*** Data provided ***

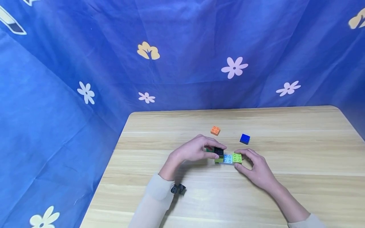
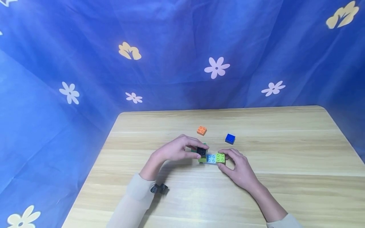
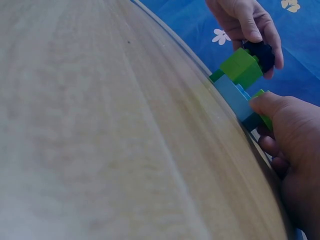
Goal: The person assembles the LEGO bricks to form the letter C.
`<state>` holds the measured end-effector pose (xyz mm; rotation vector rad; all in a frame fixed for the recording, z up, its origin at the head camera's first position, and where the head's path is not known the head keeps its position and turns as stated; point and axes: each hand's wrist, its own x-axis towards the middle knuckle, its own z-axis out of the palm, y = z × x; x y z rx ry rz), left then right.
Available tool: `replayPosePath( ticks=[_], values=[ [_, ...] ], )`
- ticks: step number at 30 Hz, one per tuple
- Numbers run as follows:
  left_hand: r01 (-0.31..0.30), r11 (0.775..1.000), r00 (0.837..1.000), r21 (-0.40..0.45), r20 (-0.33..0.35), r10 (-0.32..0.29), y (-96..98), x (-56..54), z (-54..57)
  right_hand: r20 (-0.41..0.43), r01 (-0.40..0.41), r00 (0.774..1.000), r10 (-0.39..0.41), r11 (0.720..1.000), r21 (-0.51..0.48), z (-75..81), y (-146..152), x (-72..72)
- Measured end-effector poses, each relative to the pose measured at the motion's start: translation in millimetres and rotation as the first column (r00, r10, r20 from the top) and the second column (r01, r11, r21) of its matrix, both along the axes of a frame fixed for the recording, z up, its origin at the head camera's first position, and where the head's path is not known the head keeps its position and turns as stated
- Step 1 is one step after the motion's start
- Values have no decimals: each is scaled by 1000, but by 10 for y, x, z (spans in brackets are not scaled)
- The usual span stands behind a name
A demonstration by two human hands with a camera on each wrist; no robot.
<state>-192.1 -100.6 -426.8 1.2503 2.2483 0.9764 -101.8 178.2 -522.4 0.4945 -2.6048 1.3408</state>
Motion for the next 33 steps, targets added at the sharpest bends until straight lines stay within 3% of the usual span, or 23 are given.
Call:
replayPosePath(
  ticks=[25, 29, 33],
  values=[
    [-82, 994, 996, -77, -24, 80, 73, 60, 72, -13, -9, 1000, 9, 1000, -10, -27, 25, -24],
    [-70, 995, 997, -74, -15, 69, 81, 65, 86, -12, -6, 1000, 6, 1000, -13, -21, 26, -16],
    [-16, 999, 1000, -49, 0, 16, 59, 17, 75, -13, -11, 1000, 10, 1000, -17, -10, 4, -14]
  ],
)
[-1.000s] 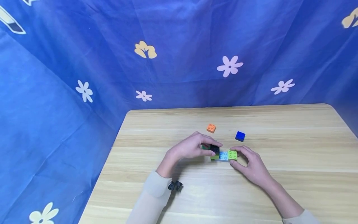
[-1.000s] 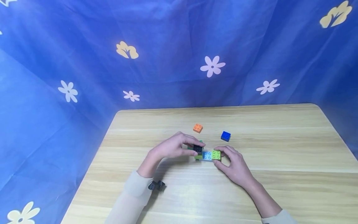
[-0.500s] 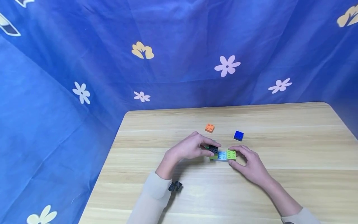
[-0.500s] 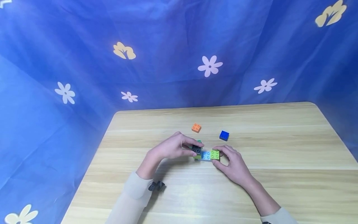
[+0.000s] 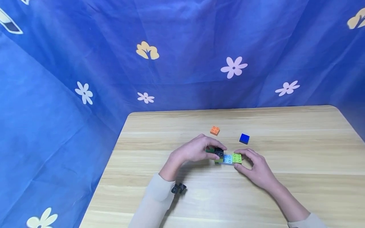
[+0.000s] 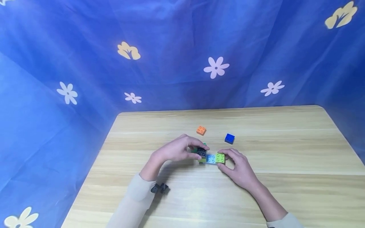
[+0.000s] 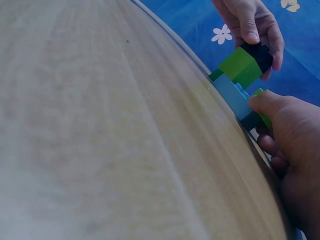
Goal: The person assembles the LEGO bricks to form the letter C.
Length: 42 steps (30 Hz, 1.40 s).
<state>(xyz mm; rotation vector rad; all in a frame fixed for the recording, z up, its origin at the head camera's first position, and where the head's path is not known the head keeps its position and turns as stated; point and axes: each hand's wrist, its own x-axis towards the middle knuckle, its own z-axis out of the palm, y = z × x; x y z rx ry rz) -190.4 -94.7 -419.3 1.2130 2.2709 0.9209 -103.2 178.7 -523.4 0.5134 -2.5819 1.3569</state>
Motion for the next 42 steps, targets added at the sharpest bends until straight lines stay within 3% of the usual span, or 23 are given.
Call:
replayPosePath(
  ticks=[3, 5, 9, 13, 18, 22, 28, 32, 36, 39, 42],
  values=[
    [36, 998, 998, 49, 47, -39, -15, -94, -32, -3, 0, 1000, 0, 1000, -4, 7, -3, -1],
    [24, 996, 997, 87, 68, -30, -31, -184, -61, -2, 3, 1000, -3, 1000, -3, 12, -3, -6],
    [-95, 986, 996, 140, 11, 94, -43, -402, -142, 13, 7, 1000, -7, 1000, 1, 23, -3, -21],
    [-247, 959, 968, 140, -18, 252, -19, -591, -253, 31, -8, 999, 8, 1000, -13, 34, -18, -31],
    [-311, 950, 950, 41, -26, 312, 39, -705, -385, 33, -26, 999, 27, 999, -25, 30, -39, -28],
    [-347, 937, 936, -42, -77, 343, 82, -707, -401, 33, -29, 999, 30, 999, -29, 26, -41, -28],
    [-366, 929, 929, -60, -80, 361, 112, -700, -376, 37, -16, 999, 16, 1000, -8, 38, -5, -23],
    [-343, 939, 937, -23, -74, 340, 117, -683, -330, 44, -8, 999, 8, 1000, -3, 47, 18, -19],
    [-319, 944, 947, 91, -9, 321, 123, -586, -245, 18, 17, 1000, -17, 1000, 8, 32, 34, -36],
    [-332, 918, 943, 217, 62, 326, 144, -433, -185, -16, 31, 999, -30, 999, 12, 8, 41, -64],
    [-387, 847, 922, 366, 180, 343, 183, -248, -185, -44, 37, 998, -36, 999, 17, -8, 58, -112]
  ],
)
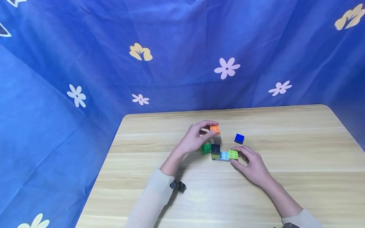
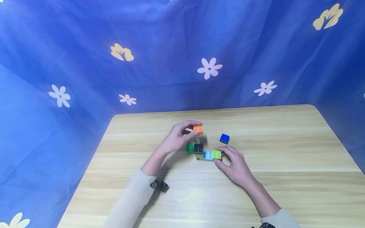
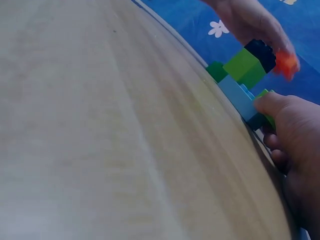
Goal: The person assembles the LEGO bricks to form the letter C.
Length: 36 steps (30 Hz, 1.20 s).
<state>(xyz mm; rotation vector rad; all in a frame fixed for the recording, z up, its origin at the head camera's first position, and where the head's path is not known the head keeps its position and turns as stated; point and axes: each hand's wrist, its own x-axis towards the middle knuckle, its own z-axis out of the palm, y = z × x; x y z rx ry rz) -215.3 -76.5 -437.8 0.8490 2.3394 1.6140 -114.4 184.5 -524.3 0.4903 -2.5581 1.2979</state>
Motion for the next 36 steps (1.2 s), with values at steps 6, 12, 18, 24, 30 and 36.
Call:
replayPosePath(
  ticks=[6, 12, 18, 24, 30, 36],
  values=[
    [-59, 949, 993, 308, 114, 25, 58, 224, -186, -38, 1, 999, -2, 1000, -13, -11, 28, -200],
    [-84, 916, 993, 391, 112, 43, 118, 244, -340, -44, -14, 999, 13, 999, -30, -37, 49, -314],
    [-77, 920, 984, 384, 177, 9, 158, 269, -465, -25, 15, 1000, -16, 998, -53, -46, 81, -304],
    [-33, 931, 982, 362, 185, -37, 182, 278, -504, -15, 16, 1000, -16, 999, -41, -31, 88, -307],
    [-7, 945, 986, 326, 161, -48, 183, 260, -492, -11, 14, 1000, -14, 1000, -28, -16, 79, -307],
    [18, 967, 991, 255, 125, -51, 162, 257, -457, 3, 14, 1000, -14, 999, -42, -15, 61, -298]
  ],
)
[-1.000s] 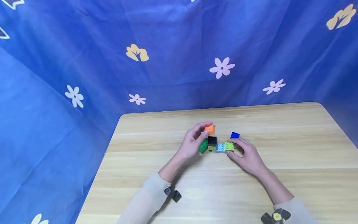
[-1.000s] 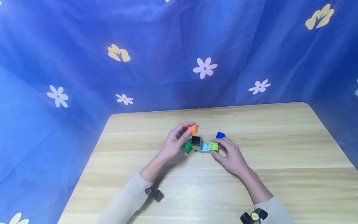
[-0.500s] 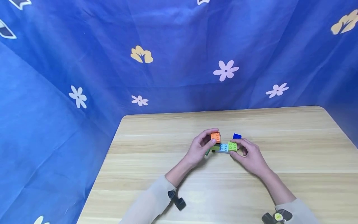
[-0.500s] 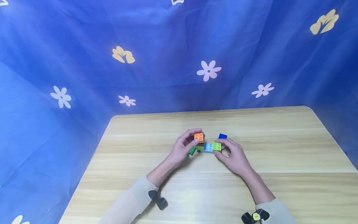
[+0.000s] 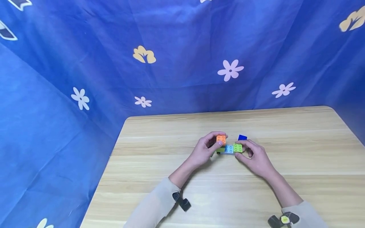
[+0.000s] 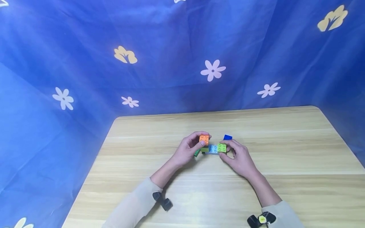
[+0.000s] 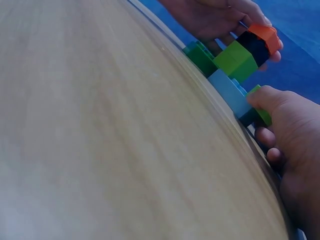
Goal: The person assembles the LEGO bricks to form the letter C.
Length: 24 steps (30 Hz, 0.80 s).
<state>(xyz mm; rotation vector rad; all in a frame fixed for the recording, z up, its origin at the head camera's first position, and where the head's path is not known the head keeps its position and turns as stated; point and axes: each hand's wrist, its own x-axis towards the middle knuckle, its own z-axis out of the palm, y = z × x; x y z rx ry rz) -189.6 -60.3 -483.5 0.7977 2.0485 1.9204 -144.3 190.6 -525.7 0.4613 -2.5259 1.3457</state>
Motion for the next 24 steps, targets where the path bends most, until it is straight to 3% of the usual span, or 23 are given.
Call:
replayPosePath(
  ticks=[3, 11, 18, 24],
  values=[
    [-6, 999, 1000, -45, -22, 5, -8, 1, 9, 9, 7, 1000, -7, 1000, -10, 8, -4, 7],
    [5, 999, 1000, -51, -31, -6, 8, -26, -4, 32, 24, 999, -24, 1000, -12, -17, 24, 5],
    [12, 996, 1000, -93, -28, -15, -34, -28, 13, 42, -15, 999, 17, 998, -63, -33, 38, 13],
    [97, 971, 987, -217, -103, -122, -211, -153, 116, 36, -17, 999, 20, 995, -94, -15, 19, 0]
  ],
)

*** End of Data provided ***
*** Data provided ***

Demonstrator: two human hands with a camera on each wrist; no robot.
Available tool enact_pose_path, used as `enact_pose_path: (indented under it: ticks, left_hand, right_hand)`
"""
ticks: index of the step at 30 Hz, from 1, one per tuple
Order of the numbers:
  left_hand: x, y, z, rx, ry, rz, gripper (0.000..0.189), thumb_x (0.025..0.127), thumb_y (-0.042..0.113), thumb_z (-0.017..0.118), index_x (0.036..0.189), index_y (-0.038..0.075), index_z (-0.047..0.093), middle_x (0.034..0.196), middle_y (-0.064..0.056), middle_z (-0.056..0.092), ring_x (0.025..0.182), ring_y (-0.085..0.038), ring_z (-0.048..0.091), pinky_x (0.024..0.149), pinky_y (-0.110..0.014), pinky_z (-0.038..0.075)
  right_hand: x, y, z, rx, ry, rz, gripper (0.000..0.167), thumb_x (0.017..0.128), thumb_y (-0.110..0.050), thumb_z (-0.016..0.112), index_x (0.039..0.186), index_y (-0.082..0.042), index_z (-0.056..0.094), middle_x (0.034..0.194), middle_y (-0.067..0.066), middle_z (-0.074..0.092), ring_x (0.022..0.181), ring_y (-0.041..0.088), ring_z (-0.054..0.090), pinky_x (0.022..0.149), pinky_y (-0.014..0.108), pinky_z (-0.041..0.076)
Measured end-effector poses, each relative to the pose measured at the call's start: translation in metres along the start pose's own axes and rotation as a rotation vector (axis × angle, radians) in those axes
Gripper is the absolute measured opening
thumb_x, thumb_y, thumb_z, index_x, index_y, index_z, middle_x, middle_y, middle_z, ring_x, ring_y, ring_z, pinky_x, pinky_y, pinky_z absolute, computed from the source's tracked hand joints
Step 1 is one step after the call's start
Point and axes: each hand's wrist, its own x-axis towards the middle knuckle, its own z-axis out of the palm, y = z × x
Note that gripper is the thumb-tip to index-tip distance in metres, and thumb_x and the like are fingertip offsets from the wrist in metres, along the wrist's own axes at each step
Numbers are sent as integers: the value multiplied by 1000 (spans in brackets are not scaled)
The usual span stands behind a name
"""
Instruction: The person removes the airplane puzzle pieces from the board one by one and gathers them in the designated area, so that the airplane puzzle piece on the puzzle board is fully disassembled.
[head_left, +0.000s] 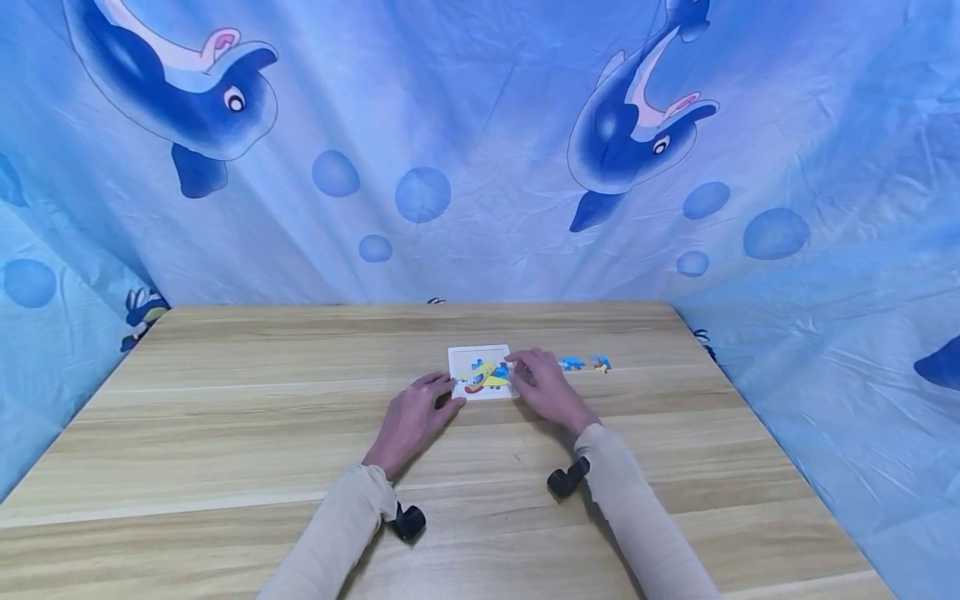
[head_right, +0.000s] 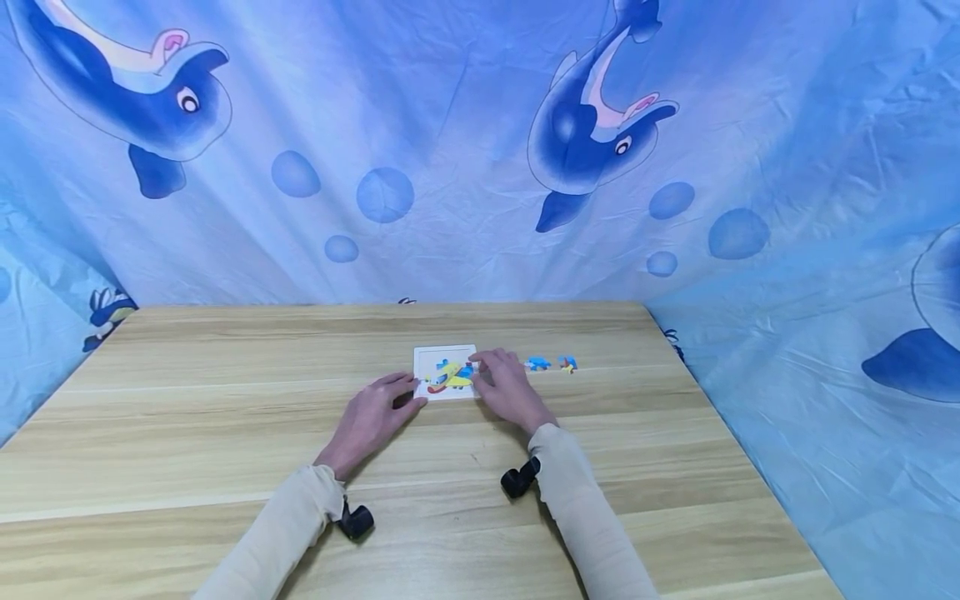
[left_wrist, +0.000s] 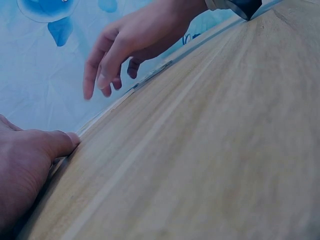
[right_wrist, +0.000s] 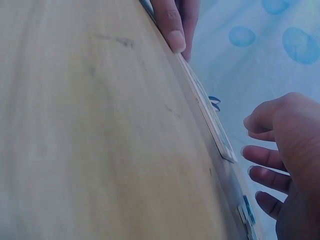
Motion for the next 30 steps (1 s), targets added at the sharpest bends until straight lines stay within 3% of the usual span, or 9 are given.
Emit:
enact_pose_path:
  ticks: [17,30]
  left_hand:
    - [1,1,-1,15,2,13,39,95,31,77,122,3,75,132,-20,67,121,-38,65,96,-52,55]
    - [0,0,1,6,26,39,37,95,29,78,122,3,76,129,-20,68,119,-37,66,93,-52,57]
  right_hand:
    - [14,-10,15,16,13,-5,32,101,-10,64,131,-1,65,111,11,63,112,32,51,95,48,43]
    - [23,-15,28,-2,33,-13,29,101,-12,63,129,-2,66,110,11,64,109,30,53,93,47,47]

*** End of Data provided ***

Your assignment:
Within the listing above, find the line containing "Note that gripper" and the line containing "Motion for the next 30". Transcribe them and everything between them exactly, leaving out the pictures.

Problem solution:
Note that gripper is the thumb-tip to index-tip distance in metres, and thumb_x and the like are fingertip offsets from the wrist in metres, along the wrist's own axes at each step
Numbers are sent as integers: the value multiplied by 1000 (spans in brackets are not scaled)
The usual span stands behind a name
"""
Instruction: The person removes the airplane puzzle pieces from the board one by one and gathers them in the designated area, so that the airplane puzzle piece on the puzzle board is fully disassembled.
[head_left, +0.000s] 
[head_right, +0.000s] 
[left_wrist, +0.000s] 
[right_wrist, +0.000s] 
Motion for the next 30 steps (1 s), targets added at the sharpest bends until straight lines stay within 3% of the usual span, or 9 are given.

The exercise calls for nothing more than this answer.